Fortunately, Helen Barnes was seated at a table on the other side of Finn and Marta, and not within earshot.
“You two are next to tie the knot,” Mickey said to Zee.
Hawk smiled. “You don’t have to convince me.”
“Callie and Paul are next. Didn’t you see the ring on her finger?” Zee asked Mickey.
“Seriously, when am I going to see a ring on your finger?” Mickey asked.
“You’re such a rude man, even for a pirate.” Zee laughed.
“As your uncle, I’m simply looking out for your best interests.”
Rafferty said, “Mickey, I have a question for you.”
Zee shot Rafferty a grateful look.
“Whatever you’re going to ask, I plead the Fifth,” Mickey said.

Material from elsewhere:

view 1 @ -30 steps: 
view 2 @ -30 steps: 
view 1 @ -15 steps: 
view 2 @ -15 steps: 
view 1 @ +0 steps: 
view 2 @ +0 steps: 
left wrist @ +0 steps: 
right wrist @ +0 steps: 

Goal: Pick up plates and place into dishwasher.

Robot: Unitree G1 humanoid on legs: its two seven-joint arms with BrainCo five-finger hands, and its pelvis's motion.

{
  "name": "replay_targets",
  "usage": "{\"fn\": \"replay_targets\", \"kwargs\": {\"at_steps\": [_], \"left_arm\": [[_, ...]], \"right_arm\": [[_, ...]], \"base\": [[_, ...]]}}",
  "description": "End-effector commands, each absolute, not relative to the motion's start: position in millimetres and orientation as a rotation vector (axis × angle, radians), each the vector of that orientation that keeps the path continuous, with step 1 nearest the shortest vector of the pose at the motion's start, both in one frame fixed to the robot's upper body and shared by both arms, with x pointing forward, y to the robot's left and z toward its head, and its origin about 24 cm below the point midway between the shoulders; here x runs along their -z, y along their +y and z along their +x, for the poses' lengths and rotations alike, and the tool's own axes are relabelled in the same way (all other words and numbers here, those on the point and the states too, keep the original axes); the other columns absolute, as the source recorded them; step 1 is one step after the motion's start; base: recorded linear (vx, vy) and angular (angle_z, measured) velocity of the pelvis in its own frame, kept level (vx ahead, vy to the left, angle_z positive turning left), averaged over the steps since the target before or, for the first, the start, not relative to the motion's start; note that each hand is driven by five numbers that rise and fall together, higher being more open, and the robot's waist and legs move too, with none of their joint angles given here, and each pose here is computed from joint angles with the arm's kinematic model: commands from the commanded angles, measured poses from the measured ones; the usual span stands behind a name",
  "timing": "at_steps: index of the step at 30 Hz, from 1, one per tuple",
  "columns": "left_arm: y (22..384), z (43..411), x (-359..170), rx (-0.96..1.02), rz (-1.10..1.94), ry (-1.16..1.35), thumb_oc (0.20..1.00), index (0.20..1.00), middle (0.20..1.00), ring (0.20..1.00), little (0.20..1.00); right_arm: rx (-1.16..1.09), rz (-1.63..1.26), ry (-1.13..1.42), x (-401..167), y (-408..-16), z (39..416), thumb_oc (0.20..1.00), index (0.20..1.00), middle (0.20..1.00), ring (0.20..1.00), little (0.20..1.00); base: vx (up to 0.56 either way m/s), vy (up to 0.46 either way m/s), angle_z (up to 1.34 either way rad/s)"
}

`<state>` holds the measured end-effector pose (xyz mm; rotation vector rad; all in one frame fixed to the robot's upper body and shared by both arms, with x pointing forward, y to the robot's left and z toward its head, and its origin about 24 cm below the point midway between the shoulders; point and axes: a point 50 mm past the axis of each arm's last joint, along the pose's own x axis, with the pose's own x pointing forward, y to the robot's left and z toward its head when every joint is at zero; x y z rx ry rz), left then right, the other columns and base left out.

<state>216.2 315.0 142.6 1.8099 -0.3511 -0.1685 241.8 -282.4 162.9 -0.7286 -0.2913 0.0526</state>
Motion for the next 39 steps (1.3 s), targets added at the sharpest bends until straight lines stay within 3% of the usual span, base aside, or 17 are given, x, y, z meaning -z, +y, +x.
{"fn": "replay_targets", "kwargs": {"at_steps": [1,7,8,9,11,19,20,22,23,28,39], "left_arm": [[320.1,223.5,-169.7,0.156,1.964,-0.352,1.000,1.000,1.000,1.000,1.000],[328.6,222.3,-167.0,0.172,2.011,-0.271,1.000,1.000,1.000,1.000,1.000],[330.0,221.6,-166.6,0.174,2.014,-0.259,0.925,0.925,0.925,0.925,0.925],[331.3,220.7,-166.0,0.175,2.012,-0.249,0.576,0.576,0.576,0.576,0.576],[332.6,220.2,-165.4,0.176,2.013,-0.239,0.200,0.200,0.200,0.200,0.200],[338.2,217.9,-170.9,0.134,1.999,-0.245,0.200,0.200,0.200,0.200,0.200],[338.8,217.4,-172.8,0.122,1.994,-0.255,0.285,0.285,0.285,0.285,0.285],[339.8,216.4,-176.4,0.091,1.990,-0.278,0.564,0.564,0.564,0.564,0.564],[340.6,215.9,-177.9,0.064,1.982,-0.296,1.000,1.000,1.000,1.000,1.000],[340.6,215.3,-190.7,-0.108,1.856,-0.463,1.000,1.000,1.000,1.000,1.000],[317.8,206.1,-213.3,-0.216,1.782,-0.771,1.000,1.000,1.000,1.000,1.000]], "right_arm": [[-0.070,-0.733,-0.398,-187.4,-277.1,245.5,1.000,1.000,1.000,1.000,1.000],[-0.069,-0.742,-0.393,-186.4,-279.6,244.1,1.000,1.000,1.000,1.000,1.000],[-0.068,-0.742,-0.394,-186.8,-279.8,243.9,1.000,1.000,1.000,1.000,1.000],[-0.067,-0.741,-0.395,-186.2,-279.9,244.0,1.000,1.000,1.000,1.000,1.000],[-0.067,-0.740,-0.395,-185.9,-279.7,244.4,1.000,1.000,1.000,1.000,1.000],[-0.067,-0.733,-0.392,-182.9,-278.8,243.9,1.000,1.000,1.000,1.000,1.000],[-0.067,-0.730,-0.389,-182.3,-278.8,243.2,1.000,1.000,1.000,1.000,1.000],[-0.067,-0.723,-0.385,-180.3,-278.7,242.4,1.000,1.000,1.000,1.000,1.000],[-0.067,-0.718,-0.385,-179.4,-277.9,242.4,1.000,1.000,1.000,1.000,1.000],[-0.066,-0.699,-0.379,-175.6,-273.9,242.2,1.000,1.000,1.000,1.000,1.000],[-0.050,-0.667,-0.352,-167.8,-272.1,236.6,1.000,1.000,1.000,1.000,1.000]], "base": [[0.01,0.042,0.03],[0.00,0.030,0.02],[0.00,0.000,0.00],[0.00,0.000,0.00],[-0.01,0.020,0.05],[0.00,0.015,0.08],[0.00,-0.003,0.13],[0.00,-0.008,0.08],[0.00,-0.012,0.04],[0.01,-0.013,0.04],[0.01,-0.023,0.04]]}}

“Relax. I’m not working today. I’m just curious,” Rafferty said, looking at Pride’s Heart. “You’ve been sailing the seas a long time. With the family living right here, how did you and your motley crew smuggle anything into the basement? I took a tour of the wine cellar on Thanksgiving, but I didn’t see an entrance to the caves below the house.”
“You want me to give away trade secrets?” Mickey asked.
“I promise I’ll let you turn state’s evidence if I have to arrest you.”
“I know my rights. There’s a statute of limitations on this stuff.”